__Work request__. In your reply, print every line of the listing exactly and omit all images.

__The records__.
= = =
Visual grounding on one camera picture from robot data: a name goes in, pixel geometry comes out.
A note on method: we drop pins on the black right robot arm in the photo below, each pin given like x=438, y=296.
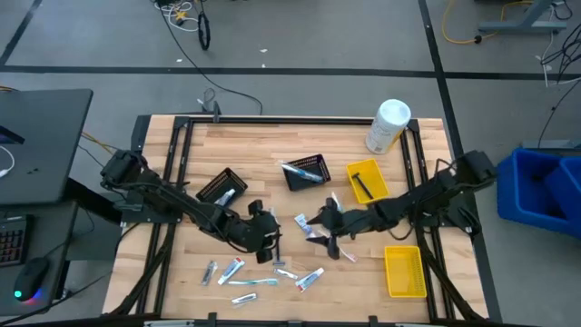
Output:
x=431, y=195

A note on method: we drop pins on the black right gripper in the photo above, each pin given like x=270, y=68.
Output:
x=347, y=222

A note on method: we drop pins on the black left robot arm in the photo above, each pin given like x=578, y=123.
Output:
x=159, y=195

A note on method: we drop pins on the dark screen edge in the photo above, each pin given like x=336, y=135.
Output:
x=9, y=136

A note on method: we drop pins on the black table corner bracket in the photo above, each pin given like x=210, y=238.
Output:
x=140, y=134

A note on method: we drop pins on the red toothbrush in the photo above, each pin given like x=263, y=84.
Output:
x=348, y=255

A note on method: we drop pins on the black computer keyboard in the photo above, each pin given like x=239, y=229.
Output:
x=13, y=240

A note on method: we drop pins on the green wrapped toothbrush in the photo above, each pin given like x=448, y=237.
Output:
x=253, y=282

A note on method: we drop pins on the dark blue disposable razor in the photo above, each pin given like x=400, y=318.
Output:
x=362, y=185
x=278, y=260

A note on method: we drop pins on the white wipes canister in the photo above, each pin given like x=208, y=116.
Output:
x=388, y=125

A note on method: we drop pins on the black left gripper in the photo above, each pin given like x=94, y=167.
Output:
x=256, y=231

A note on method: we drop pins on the black computer mouse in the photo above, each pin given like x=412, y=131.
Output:
x=32, y=277

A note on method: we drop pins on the black lower desk surface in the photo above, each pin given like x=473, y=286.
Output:
x=54, y=227

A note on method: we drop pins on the yellow plastic mesh basket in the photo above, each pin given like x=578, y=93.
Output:
x=377, y=175
x=405, y=272

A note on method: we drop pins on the black plastic mesh basket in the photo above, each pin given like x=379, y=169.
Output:
x=299, y=184
x=218, y=184

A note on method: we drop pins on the black desk top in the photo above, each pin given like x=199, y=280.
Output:
x=45, y=145

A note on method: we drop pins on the black aluminium table frame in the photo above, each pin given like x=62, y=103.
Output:
x=295, y=121

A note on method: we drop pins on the large blue plastic bin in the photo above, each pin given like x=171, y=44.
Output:
x=522, y=200

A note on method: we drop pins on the white travel toothpaste tube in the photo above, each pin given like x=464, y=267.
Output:
x=310, y=280
x=230, y=271
x=224, y=197
x=300, y=220

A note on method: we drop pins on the small blue plastic bin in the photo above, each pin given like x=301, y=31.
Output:
x=567, y=191

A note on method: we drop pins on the grey desk leg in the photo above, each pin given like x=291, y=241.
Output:
x=522, y=26

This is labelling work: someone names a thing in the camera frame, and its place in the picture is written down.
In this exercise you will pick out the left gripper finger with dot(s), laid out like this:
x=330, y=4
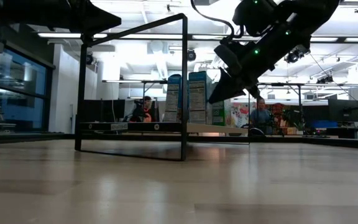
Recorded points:
x=96, y=26
x=95, y=12

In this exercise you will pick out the green cereal box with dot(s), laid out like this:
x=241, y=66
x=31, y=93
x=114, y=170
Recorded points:
x=218, y=113

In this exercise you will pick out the blue cereal box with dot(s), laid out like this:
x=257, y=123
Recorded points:
x=196, y=99
x=171, y=99

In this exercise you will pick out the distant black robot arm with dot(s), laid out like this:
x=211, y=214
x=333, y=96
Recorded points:
x=137, y=113

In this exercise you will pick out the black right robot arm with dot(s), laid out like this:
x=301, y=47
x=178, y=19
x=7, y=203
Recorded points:
x=306, y=15

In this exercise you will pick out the long ceiling light strip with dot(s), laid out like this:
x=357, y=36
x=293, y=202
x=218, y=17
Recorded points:
x=73, y=35

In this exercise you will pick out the fruit print panel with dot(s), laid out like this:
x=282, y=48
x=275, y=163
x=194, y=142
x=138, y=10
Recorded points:
x=239, y=113

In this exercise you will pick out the dark floral print panel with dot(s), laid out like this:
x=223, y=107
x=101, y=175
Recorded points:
= = =
__Expected answer__.
Visual grounding on one camera picture from robot data: a name goes in, pixel geometry comes out.
A note on method: we drop pins on the black right robot arm in the photo below, each pin given like x=438, y=296.
Output:
x=431, y=195

A note on method: we drop pins on the black right gripper in the photo above, each pin given like x=270, y=68.
Output:
x=347, y=222

A note on method: we drop pins on the black left robot arm in the photo above, each pin given like x=578, y=123.
Output:
x=159, y=195

A note on method: we drop pins on the dark screen edge in the photo above, each pin given like x=336, y=135.
Output:
x=9, y=136

A note on method: we drop pins on the black table corner bracket in the photo above, each pin given like x=210, y=238.
Output:
x=140, y=134

A note on method: we drop pins on the red toothbrush in the photo above, each pin given like x=263, y=84.
Output:
x=348, y=255

A note on method: we drop pins on the black computer keyboard in the photo above, each pin given like x=239, y=229.
Output:
x=13, y=240

A note on method: we drop pins on the green wrapped toothbrush in the photo above, each pin given like x=448, y=237.
Output:
x=253, y=282

A note on method: we drop pins on the dark blue disposable razor in the photo above, each pin given like x=400, y=318.
Output:
x=362, y=185
x=278, y=260

A note on method: we drop pins on the white wipes canister in the photo above, each pin given like x=208, y=116.
Output:
x=388, y=125

A note on method: we drop pins on the black left gripper in the photo above, each pin given like x=94, y=167.
Output:
x=256, y=231

A note on method: we drop pins on the black computer mouse in the photo above, each pin given like x=412, y=131.
Output:
x=32, y=277

A note on method: we drop pins on the black lower desk surface in the photo above, each pin given like x=473, y=286.
Output:
x=54, y=227

A note on method: we drop pins on the yellow plastic mesh basket in the photo above, each pin given like x=578, y=93.
Output:
x=377, y=175
x=405, y=272

A note on method: we drop pins on the black plastic mesh basket in the photo above, each pin given like x=379, y=169.
Output:
x=299, y=184
x=218, y=184

A note on method: we drop pins on the black desk top in the photo above, each pin given like x=199, y=280.
Output:
x=45, y=145

A note on method: we drop pins on the black aluminium table frame in the photo above, each pin given like x=62, y=103.
Output:
x=295, y=121

A note on method: we drop pins on the large blue plastic bin in the photo above, each pin given like x=171, y=44.
Output:
x=522, y=200

A note on method: we drop pins on the white travel toothpaste tube in the photo above, each pin given like x=464, y=267.
Output:
x=310, y=280
x=230, y=271
x=224, y=197
x=300, y=220

A note on method: we drop pins on the small blue plastic bin in the photo above, each pin given like x=301, y=31.
Output:
x=567, y=191

A note on method: we drop pins on the grey desk leg in the photo above, each pin given like x=291, y=241.
Output:
x=522, y=26

This is labelling work: someone names a thing in the camera frame, and its place in the picture is written down.
In this exercise you will pick out the left gripper finger with dot(s), laid out like this:
x=330, y=4
Recorded points:
x=96, y=26
x=95, y=12

In this exercise you will pick out the green cereal box with dot(s), laid out like this:
x=241, y=66
x=31, y=93
x=114, y=170
Recorded points:
x=218, y=113

In this exercise you will pick out the blue cereal box with dot(s), laid out like this:
x=257, y=123
Recorded points:
x=196, y=99
x=171, y=99

In this exercise you will pick out the distant black robot arm with dot(s), laid out like this:
x=211, y=214
x=333, y=96
Recorded points:
x=137, y=113

In this exercise you will pick out the black right robot arm with dot(s), laid out like this:
x=301, y=47
x=178, y=19
x=7, y=203
Recorded points:
x=306, y=15

In this exercise you will pick out the long ceiling light strip with dot(s), laid out like this:
x=357, y=36
x=293, y=202
x=218, y=17
Recorded points:
x=73, y=35

In this exercise you will pick out the fruit print panel with dot(s), laid out like this:
x=282, y=48
x=275, y=163
x=194, y=142
x=138, y=10
Recorded points:
x=239, y=113

In this exercise you will pick out the dark floral print panel with dot(s), laid out like this:
x=223, y=107
x=101, y=175
Recorded points:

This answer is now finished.